Start of Block

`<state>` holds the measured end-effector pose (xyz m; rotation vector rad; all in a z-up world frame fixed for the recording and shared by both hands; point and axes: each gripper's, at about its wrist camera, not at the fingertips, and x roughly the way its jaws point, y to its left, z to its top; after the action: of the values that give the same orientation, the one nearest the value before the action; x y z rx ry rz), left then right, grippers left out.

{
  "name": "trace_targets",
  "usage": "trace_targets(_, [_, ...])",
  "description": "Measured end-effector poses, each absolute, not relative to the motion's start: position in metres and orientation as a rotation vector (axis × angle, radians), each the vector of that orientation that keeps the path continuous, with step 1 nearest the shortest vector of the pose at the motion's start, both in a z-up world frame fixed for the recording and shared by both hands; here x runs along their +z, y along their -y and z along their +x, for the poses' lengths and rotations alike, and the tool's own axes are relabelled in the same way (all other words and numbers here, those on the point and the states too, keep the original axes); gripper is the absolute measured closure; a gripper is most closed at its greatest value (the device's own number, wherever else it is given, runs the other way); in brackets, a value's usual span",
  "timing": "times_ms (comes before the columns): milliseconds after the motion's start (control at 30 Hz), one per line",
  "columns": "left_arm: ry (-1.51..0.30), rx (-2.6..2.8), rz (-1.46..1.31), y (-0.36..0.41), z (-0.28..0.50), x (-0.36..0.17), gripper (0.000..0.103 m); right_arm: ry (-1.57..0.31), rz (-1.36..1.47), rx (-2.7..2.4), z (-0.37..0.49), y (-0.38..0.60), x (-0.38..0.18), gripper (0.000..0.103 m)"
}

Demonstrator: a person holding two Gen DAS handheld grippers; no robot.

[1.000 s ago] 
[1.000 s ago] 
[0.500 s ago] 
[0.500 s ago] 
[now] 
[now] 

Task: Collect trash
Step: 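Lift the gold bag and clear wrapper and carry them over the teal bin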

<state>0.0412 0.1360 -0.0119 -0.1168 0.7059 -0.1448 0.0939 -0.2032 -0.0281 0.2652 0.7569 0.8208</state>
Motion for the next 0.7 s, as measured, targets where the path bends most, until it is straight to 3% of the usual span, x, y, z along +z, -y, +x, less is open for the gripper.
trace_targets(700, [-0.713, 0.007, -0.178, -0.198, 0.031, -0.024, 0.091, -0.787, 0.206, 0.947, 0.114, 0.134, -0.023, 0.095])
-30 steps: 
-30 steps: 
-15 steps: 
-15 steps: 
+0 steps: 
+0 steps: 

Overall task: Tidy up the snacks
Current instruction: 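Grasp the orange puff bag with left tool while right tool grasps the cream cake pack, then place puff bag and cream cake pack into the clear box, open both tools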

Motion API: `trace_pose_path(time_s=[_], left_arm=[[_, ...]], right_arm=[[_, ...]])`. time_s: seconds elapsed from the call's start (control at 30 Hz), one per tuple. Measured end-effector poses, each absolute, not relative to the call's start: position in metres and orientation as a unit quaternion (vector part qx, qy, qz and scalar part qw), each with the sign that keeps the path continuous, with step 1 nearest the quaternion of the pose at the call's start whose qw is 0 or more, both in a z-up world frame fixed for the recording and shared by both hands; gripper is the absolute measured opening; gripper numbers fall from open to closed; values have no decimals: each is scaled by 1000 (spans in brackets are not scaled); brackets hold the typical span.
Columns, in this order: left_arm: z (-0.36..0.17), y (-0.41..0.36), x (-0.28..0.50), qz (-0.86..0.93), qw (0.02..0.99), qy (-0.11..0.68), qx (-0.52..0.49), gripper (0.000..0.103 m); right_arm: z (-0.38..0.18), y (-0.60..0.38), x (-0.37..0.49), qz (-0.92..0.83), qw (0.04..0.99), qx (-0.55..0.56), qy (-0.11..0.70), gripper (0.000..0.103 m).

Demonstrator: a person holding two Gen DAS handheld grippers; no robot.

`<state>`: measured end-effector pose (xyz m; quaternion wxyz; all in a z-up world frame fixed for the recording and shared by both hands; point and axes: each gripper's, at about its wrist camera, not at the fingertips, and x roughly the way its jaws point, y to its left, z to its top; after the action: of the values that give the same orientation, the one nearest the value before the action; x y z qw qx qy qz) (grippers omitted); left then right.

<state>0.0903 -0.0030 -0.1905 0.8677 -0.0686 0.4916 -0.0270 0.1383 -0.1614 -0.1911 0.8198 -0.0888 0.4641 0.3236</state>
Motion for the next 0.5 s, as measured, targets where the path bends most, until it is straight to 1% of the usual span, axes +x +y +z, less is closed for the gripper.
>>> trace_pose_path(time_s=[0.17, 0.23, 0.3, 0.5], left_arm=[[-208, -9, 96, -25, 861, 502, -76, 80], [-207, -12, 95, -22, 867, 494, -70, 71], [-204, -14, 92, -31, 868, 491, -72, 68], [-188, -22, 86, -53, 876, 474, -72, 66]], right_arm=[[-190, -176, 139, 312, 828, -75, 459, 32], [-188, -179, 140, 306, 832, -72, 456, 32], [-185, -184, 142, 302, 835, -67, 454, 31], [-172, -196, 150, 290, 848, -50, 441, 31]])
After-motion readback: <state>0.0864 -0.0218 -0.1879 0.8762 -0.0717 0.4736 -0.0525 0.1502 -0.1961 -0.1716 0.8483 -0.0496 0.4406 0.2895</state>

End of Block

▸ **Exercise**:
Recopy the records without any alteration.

▸ **Result of this task**:
`<state>` holds the measured end-effector pose (xyz m; rotation vector rad; all in a z-up world frame fixed for the recording and shared by both hands; point and axes: each gripper's, at about its wrist camera, not at the fingertips, and x roughly the way its jaws point, y to its left, z to its top; after the action: of the values that give the same orientation, the one nearest the value before the action; x y z rx ry rz), left then right, grippers left out.

{
  "name": "trace_targets",
  "usage": "trace_targets(_, [_, ...])",
  "description": "Measured end-effector poses, each absolute, not relative to the motion's start: position in metres and orientation as a rotation vector (axis × angle, radians), each the vector of that orientation that keeps the path continuous, with step 1 nearest the shortest vector of the pose at the motion's start, both in a z-up world frame fixed for the recording and shared by both hands; here x runs along their +z, y along their -y and z along their +x, for the poses' lengths and rotations alike, and the tool's own axes are relabelled in the same way (all other words and numbers here, those on the point and the states too, keep the original axes); gripper is the absolute measured closure; a gripper is most closed at its greatest value (the device's own number, wherever else it is given, runs the other way); in brackets, a value's usual span",
  "timing": "times_ms (comes before the columns): milliseconds after the motion's start (control at 30 Hz), one per line",
  "columns": "left_arm: ry (-1.51..0.30), rx (-2.6..2.8), rz (-1.46..1.31), y (-0.36..0.41), z (-0.28..0.50), x (-0.36..0.17), gripper (0.000..0.103 m); right_arm: ry (-1.57..0.31), rz (-1.36..1.47), rx (-2.7..2.4), z (-0.37..0.49), y (-0.38..0.60), x (-0.38..0.18), gripper (0.000..0.103 m)"
}

Demonstrator: a person holding two Gen DAS handheld grippers; no robot.

[1.000 s ago] 
[1.000 s ago] 
[0.500 s ago] 
[0.500 s ago] 
[now] 
[now] 

Task: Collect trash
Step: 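Lift the gold bag and clear wrapper and carry them over the teal bin
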
<state>0.0412 0.1360 -0.0119 -0.1168 0.7059 -0.1448 0.0939 -0.2032 -0.0281 0.2652 0.7569 0.8208</state>
Motion for the next 0.7 s, as measured, targets where the path bends most, until it is straight to 3% of the usual span, x, y, z along +z, -y, +x, less is open for the gripper.
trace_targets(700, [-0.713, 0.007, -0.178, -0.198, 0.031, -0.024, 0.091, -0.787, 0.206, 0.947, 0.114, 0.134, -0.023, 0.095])
-30 steps: 
-30 steps: 
-15 steps: 
-15 steps: 
+0 steps: 
+0 steps: 

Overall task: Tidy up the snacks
Current instruction: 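Grasp the orange puff bag with left tool while right tool grasps the cream cake pack, then place puff bag and cream cake pack into the clear box, open both tools
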
Motion API: `trace_pose_path(time_s=[_], left_arm=[[_, ...]], right_arm=[[_, ...]])`. time_s: seconds elapsed from the call's start (control at 30 Hz), one per tuple. Measured end-effector poses, each absolute, not relative to the call's start: position in metres and orientation as a unit quaternion (vector part qx, qy, qz and scalar part qw), each with the sign that keeps the path continuous, with step 1 nearest the quaternion of the pose at the call's start whose qw is 0 or more, both in a z-up world frame fixed for the recording and shared by both hands; gripper is the absolute measured opening; gripper numbers fall from open to closed; values have no decimals: each is scaled by 1000 (spans in brackets are not scaled); brackets hold the typical span.
Columns, in this order: left_arm: z (-0.36..0.17), y (-0.41..0.36), x (-0.28..0.50), qz (-0.86..0.93), qw (0.02..0.99), qy (-0.11..0.68), qx (-0.52..0.49), gripper (0.000..0.103 m); right_arm: z (-0.38..0.18), y (-0.60..0.38), x (-0.37..0.49), qz (-0.92..0.83), qw (0.04..0.99), qx (-0.55..0.56), qy (-0.11..0.70), gripper (0.000..0.103 m).

Demonstrator: a person holding two Gen DAS handheld grippers; no robot.

`<state>`: measured end-effector pose (xyz m; quaternion wxyz; all in a z-up world frame fixed for the recording and shared by both hands; point and axes: each gripper's, at about its wrist camera, not at the fingertips, and x roughly the way its jaws point, y to its left, z to its top; after the action: of the values that give the same orientation, the one nearest the value before the action; x y z qw qx qy qz) (grippers omitted); left then right.

<state>0.0903 -0.0030 -0.1905 0.8677 -0.0686 0.4916 -0.0270 0.1383 -0.1614 -0.1911 0.8198 -0.0888 0.4641 0.3236</state>
Motion for the next 0.5 s, as measured, targets where the path bends most, until it is straight to 1% of the usual span, axes +x +y +z, less is closed for the gripper.
>>> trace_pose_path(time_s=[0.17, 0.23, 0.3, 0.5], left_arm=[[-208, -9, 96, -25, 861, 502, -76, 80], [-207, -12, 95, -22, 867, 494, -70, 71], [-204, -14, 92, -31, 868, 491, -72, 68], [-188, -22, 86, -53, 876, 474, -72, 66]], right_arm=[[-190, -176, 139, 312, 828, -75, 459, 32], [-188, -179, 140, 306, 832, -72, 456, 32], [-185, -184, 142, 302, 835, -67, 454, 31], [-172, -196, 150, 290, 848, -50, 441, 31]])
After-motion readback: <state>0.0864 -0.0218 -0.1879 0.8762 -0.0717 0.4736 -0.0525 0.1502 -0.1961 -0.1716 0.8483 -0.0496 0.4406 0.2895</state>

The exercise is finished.